Ok verstehe und ab wann wäre es sinnvoll? Zum Beispiel einem Core i7-7800x oder ab Welcher CPU?


----------



## Incredible Alk (8. Januar 2019)

*AW: Wasserkühlung Leiser?*

Custom-WaKüs sind sinnvoll wenn du CPU UND Grafikkarte kühlen möchtest. Hier gilt: je schneller/teurer/heißer die Hardware, desto sinnvoller die WaKü.
Persönlich würde ich Wasserkühlungen nutzen wenn man in den HEDT-Bereich geht (also Skylake-X/S2066 oder Threadripper/TR4) und Grafikkarten nutzt wie RTX2080(Ti) oder Vega64. Da ist die Anschaffung einer WaKü im Preis verglichen mit der vorhandenen Hardware vertretbar und man hat auch Wärmemengen wegzukühlen die sich lohnen bzw. mit Luft einfach nicht mehr leise zu machen sind.

Für "normale" Spiele-PCs (die nicht mehrere Tausend Euro kosten) ist eine WaKü technisch absolut nicht nötig, da gäbs als grund höchstens Bastelspaß oder ästhetische Gründe.


----------



## buggs001 (9. Januar 2019)

*AW: Wasserkühlung Leiser?*

Wie schon geschrieben bin auch ich der Meinung, dass eine Wakü für Dein System keinen Sinn macht.
Bei dieser Hardware investiert man nicht mehrere € 100,- in eine Wasserkühlung.

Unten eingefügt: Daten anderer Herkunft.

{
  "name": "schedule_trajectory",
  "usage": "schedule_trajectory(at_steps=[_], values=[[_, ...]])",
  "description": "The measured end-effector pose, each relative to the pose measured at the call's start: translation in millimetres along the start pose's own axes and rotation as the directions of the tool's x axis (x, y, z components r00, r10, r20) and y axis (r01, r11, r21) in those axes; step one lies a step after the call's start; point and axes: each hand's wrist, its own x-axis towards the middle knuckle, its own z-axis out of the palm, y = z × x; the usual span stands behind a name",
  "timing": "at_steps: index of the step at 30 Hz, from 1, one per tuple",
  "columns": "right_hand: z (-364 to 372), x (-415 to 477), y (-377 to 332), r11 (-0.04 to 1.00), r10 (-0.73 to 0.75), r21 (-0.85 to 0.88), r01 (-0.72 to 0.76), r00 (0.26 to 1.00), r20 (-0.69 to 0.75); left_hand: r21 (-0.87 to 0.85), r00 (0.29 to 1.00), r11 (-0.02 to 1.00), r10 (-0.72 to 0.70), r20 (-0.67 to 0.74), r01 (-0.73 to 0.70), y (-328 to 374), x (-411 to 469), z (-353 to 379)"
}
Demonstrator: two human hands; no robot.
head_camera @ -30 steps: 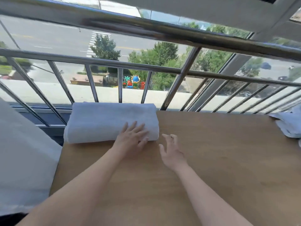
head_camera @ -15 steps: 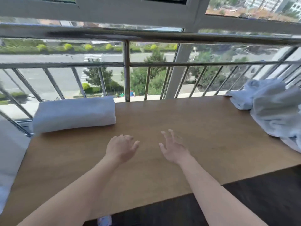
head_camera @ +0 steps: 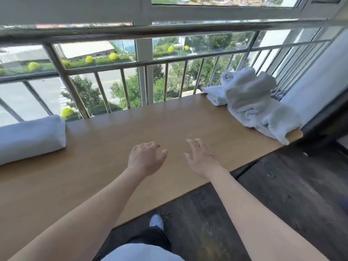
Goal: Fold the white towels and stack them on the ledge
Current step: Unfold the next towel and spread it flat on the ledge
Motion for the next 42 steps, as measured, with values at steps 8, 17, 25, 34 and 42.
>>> schedule_trajectory(at_steps=[8, 17, 25, 34, 42], values=[[-28, 23, 93, 0.996, 0.073, 0.048, -0.077, 0.994, 0.081, -0.129, 0.995, 0.987, 0.095, 0.011, -0.093, 109, 95, 31], [-66, 76, 217, 0.943, 0.303, 0.128, -0.306, 0.952, 0.042, -0.161, 0.968, 0.967, 0.218, 0.125, -0.197, 207, 199, 73], [-87, 133, 272, 0.876, 0.447, 0.232, -0.423, 0.893, -0.059, -0.068, 0.952, 0.952, 0.302, 0.039, -0.3, 253, 278, 58], [-112, 194, 365, 0.856, 0.514, 0.185, -0.483, 0.837, -0.189, 0.009, 0.935, 0.935, 0.353, 0.033, -0.354, 335, 347, 82], [-140, 252, 492, 0.745, 0.663, 0.198, -0.637, 0.741, -0.108, -0.109, 0.975, 0.975, 0.182, -0.125, -0.196, 414, 429, 120]])
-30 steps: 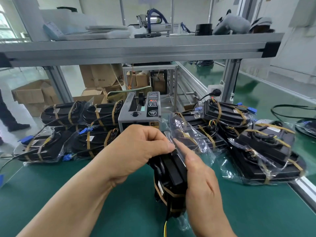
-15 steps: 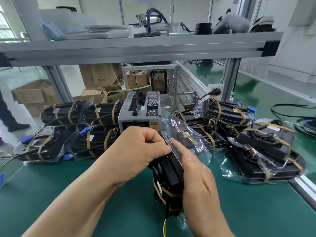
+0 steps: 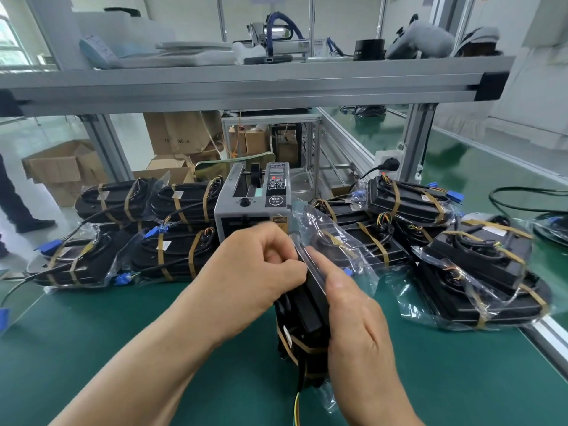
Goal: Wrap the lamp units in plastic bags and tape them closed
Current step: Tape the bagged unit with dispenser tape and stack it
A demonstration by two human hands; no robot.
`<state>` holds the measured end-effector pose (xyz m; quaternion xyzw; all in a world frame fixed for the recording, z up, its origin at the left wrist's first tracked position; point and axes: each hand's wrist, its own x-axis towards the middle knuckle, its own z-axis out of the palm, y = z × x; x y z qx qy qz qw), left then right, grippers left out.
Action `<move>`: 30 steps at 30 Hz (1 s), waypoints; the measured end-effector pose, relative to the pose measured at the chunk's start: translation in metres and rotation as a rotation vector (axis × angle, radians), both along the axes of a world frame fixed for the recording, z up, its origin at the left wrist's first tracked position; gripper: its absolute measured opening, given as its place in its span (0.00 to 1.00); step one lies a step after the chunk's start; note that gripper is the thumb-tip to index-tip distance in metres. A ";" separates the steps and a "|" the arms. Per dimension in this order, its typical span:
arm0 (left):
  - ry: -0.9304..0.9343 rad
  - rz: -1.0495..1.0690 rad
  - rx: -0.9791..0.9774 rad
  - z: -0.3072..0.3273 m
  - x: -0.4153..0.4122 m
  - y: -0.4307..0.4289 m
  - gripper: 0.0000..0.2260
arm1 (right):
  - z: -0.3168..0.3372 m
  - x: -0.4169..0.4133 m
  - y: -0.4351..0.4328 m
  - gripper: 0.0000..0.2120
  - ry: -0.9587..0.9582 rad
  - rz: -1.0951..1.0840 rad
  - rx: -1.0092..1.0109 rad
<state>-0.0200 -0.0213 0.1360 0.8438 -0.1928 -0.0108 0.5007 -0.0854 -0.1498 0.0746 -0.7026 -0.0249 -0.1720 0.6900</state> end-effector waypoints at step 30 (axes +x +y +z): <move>0.244 0.010 -0.212 -0.008 0.006 0.005 0.31 | -0.002 -0.004 -0.011 0.24 -0.057 0.069 -0.003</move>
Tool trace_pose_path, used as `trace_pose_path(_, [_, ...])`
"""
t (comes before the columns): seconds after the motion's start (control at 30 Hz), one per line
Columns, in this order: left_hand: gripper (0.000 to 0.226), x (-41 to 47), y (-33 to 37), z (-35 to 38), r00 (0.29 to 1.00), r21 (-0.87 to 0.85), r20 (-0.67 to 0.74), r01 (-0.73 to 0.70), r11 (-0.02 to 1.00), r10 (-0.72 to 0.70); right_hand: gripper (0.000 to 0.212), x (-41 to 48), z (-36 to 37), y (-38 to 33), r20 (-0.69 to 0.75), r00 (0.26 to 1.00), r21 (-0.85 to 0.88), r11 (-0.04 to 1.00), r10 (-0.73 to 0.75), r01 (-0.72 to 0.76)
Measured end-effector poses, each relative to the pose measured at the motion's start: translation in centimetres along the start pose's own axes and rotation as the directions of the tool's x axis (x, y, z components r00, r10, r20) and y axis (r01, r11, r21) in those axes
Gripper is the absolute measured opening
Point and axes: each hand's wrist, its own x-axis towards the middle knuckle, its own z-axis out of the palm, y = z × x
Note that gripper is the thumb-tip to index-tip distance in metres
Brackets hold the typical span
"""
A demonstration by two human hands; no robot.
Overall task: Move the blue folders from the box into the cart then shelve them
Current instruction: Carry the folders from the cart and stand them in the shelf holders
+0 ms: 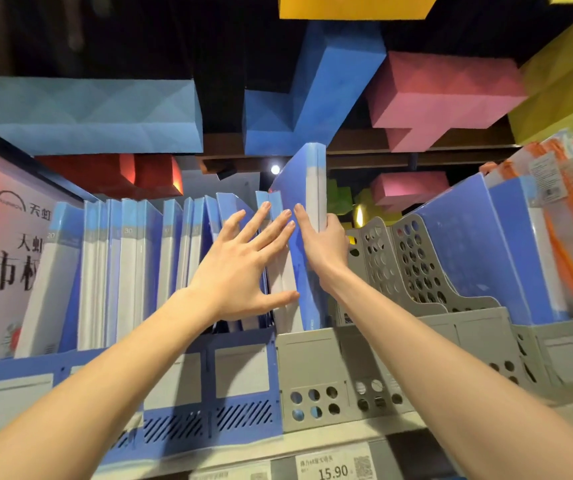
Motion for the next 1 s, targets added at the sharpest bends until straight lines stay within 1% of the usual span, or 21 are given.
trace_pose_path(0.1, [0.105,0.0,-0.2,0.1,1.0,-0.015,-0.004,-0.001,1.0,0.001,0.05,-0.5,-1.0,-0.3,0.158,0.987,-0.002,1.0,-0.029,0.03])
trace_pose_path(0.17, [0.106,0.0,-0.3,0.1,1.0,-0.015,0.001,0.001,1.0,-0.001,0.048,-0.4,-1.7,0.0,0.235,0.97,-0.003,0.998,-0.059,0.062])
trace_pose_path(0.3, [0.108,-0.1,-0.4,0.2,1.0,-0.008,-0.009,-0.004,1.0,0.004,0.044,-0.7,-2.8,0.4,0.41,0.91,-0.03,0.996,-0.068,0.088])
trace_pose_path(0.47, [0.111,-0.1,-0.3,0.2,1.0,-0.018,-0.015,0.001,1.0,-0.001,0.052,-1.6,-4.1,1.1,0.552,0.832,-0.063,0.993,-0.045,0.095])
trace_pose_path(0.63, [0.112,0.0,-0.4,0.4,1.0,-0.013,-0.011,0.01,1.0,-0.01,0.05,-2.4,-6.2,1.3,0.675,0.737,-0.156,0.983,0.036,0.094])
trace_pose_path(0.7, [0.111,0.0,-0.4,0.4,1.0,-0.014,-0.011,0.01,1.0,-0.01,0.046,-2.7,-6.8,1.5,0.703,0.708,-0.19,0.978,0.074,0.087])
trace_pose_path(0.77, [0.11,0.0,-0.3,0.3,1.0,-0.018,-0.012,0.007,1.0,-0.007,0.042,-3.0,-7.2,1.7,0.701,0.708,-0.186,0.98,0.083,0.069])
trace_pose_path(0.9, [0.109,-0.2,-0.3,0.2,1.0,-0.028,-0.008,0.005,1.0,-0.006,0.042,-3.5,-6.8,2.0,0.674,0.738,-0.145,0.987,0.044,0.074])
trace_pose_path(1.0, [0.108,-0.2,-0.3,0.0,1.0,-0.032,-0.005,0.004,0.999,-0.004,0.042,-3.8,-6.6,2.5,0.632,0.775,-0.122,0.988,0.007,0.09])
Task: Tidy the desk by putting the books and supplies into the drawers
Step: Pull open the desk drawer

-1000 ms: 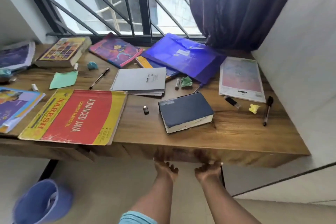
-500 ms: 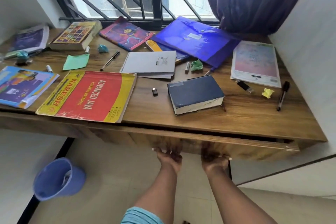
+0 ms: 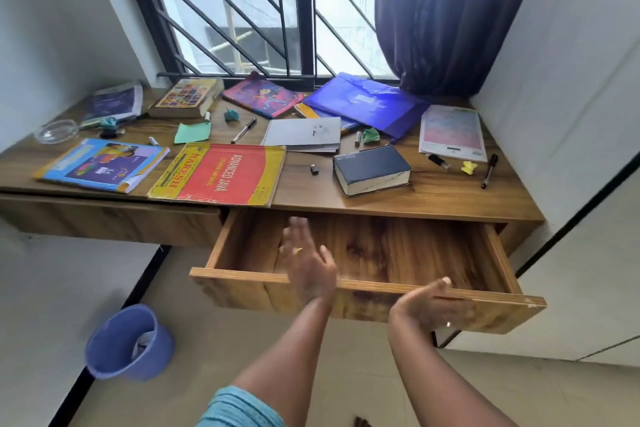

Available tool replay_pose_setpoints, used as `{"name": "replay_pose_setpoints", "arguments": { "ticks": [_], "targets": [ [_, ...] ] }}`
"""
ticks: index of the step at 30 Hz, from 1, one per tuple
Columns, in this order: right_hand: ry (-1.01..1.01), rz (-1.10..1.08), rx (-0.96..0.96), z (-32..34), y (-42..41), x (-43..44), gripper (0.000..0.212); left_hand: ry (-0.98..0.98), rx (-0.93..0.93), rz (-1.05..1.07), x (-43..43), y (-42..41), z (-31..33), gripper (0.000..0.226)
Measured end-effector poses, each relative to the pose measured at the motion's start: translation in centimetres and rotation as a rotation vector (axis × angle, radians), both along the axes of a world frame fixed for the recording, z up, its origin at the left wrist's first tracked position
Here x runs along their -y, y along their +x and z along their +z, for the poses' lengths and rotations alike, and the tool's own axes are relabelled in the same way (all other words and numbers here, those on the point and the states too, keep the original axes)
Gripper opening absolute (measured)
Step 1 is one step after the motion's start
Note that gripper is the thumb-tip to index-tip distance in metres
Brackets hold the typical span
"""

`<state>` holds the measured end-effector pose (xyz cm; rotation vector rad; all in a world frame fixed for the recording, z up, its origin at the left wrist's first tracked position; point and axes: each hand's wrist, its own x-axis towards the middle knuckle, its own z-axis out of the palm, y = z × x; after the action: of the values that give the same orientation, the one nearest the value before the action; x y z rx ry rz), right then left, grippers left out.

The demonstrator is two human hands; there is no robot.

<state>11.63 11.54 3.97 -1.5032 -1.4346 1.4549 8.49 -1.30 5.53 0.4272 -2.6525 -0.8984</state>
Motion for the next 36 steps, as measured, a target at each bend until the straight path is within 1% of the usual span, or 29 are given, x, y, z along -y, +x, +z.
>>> {"name": "replay_pose_setpoints", "arguments": {
  "ticks": [1,2,3,4,5,6,7,8,9,11,12,14,16,18,21,25,26,29,32,34,36],
  "targets": [
    [0.235,0.119,0.037,-0.1,0.4,0.3,0.072,-0.082,0.110,-0.136,0.0,0.7,0.4,0.045],
    [0.510,0.240,0.075,-0.2,0.8,0.5,0.068,-0.148,0.235,-0.236,-0.1,1.6,0.9,0.034],
    [0.753,0.375,0.104,-0.3,1.1,0.9,0.058,-0.214,0.332,-0.291,-0.2,2.4,1.2,0.037],
    [0.910,0.545,0.125,-0.5,1.4,1.4,0.048,-0.297,0.396,-0.324,-0.2,3.1,1.5,0.044],
    [0.974,0.768,0.170,-0.3,1.9,1.9,0.043,-0.338,0.420,-0.334,-0.1,3.6,1.7,0.048],
    [0.988,0.991,0.272,-0.2,2.6,2.5,0.047,-0.354,0.424,-0.342,0.1,4.0,1.8,0.046],
    [1.031,1.152,0.386,-0.1,3.3,3.0,0.058,-0.351,0.456,-0.335,0.3,4.4,2.1,0.042],
    [1.082,1.231,0.484,0.1,3.8,3.3,0.065,-0.344,0.494,-0.333,0.4,4.6,2.1,0.038],
    [1.097,1.263,0.561,0.5,4.3,3.3,0.064,-0.333,0.533,-0.322,0.6,5.2,2.3,0.036],
    [1.049,1.310,0.673,1.2,5.1,3.5,0.052,-0.257,0.631,-0.288,0.8,6.7,2.7,0.040],
    [0.998,1.331,0.701,1.6,5.6,3.6,0.048,-0.259,0.680,-0.304,0.8,7.5,2.9,0.043],
    [0.858,1.372,0.720,2.0,6.8,3.9,0.045,-0.344,0.749,-0.388,0.7,9.2,3.9,0.046],
    [0.740,1.416,0.741,2.7,8.1,4.3,0.040,-0.415,0.792,-0.433,1.0,10.6,4.6,0.044],
    [0.721,1.480,0.779,3.6,9.5,4.5,0.036,-0.457,0.858,-0.467,1.3,12.1,4.8,0.039],
    [0.750,1.608,0.861,4.8,11.5,4.7,0.029,-0.465,0.885,-0.475,1.6,14.6,5.0,0.037],
    [0.590,1.725,0.900,5.2,13.3,5.0,0.023,-0.487,0.937,-0.464,1.5,16.8,4.5,0.035],
    [0.564,1.753,0.919,5.4,13.6,5.1,0.023,-0.490,0.966,-0.451,1.4,17.4,4.4,0.035],
    [0.492,1.826,0.981,5.9,14.8,5.3,0.035,-0.495,1.018,-0.441,1.5,19.2,4.3,0.036],
    [0.410,1.880,1.011,5.9,16.0,5.7,0.030,-0.507,1.031,-0.450,1.5,20.6,4.0,0.037],
    [0.407,1.898,1.009,6.0,16.4,5.9,0.029,-0.493,1.008,-0.435,1.7,21.1,4.4,0.037],
    [0.451,1.906,0.992,5.8,16.4,5.9,0.030,-0.473,0.970,-0.449,1.9,21.3,4.9,0.036]
  ]
}}
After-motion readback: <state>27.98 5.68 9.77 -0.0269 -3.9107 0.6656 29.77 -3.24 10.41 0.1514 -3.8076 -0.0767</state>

Ich würde stattdessen das anscheinend vorhandene Geld nehmen und anderwertig investieren.
Zuerst mal in eine neue Grafikkarte wie GTX 1070, RTX 2060 mit einem guten Kühler.
Die viel weniger Abwärme in Dein System bringt und da nur 1 Karte, auch besser mit Kühlluft versorgt wird.

Dazu einen guten CPU-Kühler wie ...
Scythe Mugen 5 [Rev. B] ab €'*'44,99 (2019) | Preisvergleich Geizhals Österreich

Dann kannst Du schon mal mindestens 4 Gehäuselüfter ausbauen und die anderen 4 drosseln --> und schon hast Du ein leises System.
Das dazu noch eine höhere Grafikleistung als Dein bestehendes Setup bringt und auch keine SLI-Probleme mehr hat.


----------



## derneuemann (9. Januar 2019)

*AW: Wasserkühlung Leiser?*

In erster Linie ist eine Wakü Spielerei. 
Ich habe von riesen Wakü, über super knappe,, bis hin zu mini Rechner mit Lukü und Offenen Rechner mit riesen Lukü gebaut.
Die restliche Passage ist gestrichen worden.